The gram-scale reaction of benzonitrile was performed in a 100 mL stainless-steel autoclave with a Teflon inner cylinder at 453 K according to the above procedure. After the reaction, the crude reaction mixture was filtered to remove the catalyst, and the remaining ammonia was removed under vacuum conditions. Subsequently, the mixture was added to a hydrogen chloride solution, and the solvent was removed to give the pure hydrochloride salt. The TON was calculated based on Eq.3.

$${{{{{\rm{Turnover}}}}}}\,{{{{{\rm{number}}}}}}\,({{{{{\rm{TON}}}}}})=\frac{{{\mbox{mol}}}\,{{\mbox{of}}}\,{{\mbox{obtained}}}\,{{\mbox{primary}}}\,{{\mbox{amine}}}\,{{\mbox{product}}}}{{{\mbox{mol}}}\,{{\mbox{of}}}\,{{\mbox{Fe}}}\,{{\mbox{used}}}\,{{\mbox{in}}}\,{{\mbox{the}}}\,{{\mbox{reaction}}}}$$
(3)

Kinetic experiment

The kinetic analysis was evaluated by the conversion of benzonitrile. The initial reaction rates were determined at low conversions ( < 30%), and were calculated based on Eq.4.

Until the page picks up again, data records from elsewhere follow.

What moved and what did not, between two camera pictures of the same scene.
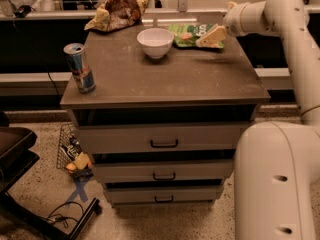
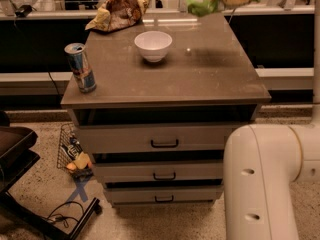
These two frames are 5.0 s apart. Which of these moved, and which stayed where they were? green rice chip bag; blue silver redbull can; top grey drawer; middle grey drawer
Moved: green rice chip bag
Stayed: blue silver redbull can; top grey drawer; middle grey drawer
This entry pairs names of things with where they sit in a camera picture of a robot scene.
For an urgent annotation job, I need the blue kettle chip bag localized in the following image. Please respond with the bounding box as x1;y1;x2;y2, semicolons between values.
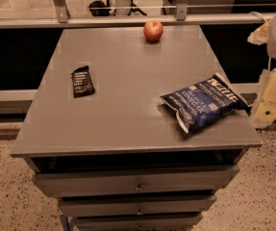
161;73;249;134

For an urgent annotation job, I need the grey drawer cabinet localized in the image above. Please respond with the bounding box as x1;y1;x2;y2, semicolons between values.
10;25;263;231

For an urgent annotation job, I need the black snack bar wrapper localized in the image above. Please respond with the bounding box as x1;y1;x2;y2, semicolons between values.
71;65;95;98

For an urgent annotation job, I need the red apple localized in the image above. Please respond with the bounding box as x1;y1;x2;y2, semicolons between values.
143;20;163;42

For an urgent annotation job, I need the top grey drawer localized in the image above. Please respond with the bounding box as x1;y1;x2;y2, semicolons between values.
33;165;239;197

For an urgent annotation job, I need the grey drawer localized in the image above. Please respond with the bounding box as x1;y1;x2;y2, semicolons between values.
59;195;216;217
75;213;202;231
33;165;239;197

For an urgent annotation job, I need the middle grey drawer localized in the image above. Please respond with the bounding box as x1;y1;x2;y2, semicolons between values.
59;195;216;217

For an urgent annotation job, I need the black object behind glass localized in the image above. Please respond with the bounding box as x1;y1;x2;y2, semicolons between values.
88;0;115;16

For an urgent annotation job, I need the bottom grey drawer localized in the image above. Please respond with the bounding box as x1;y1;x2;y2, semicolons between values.
75;213;202;231

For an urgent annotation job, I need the metal railing frame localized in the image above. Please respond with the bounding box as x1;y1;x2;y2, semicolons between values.
0;0;274;29

$${{{{{\rm{Reaction}}}}}}\,{{{{{\rm{rate}}}}}}=\frac{{{\mbox{conversion}}}\,{{\mbox{of}}}\,{{\mbox{benzonitrile}}}\times {{\mbox{initial}}}\,{{\mbox{mol}}}\,{{\mbox{of}}}\,{{\mbox{substrate}}}}{{{\mbox{mol}}}\,{{\mbox{of}}}\,{{\mbox{Fe}}}\,{{\mbox{used}}}\,{{\mbox{in}}}\,{{\mbox{the}}}\,{{\mbox{reaction}}}\times {{\mbox{reaction}}}\,{{\mbox{time}}}}$$
(4)

H2−D2 exchange reaction

The H2−D2 exchange reactions were performed in a closed gas-circulation system equipped with an online quadrupole mass spectrometer (BELMass-S, BEL Japan, Inc., Osaka, Japan). The prepared Fe2P NC catalyst (Fe: 8 mg) was placed in a reactor and the air was then evacuated from the reactor under vacuum conditions. The sample was then heat-treated at 453 K under vacuum for 1 h. Subsequently, an equimolar mixture of H2 and D2 gases was introduced to the reaction system at 453 K and the total pressure was adjusted with Ar to 23 kPa. The gas phase was analyzed by monitoring the signals corresponding to m/z values of 2, 3, and 4.